WHAT THE EXERCISE ASKS — Return all lines in the data where the string "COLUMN" can be found.

EXERCISE DATA —

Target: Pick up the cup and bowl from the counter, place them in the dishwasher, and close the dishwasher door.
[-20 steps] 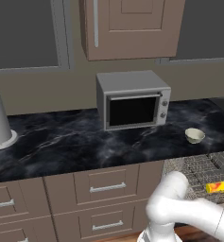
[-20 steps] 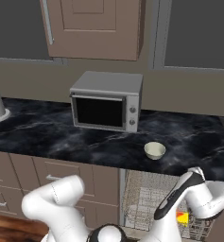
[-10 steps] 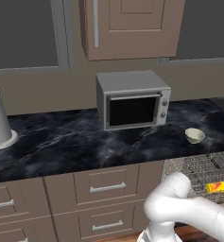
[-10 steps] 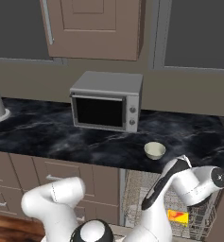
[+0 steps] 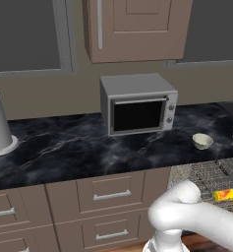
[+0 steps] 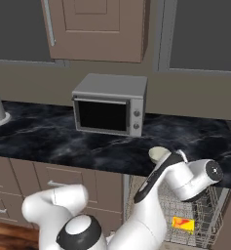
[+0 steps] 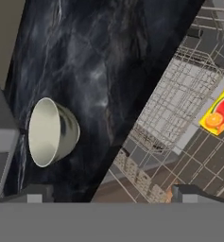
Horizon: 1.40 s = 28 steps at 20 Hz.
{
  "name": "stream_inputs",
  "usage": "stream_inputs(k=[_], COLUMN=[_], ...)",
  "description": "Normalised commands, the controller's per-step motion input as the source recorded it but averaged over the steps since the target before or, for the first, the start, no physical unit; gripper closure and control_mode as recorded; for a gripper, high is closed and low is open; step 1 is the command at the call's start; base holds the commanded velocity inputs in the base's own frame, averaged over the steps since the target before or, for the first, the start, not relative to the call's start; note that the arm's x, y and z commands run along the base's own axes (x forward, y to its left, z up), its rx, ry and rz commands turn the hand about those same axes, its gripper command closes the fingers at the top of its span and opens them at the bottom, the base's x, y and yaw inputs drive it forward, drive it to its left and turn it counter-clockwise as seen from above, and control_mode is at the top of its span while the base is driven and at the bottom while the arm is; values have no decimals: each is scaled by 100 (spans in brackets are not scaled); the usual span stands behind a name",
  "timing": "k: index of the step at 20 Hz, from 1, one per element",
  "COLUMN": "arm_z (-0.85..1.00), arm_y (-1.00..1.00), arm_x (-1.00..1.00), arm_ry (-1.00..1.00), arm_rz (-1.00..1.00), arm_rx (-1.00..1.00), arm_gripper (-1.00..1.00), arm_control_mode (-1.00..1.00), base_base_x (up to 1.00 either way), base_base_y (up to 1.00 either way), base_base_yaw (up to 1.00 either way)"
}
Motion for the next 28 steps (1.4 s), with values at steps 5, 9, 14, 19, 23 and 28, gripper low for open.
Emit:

ANSWER TO THE PROBLEM —
  "usage": "stream_inputs(k=[_], COLUMN=[_], ...)",
  "COLUMN": "arm_z (-0.85..1.00), arm_y (-1.00..1.00), arm_x (-1.00..1.00), arm_ry (-1.00..1.00), arm_rz (-1.00..1.00), arm_rx (-1.00..1.00), arm_gripper (-1.00..1.00), arm_control_mode (-1.00..1.00), base_base_x (up to 1.00 either way), base_base_y (up to 1.00 either way), base_base_yaw (up to 1.00 either way)"

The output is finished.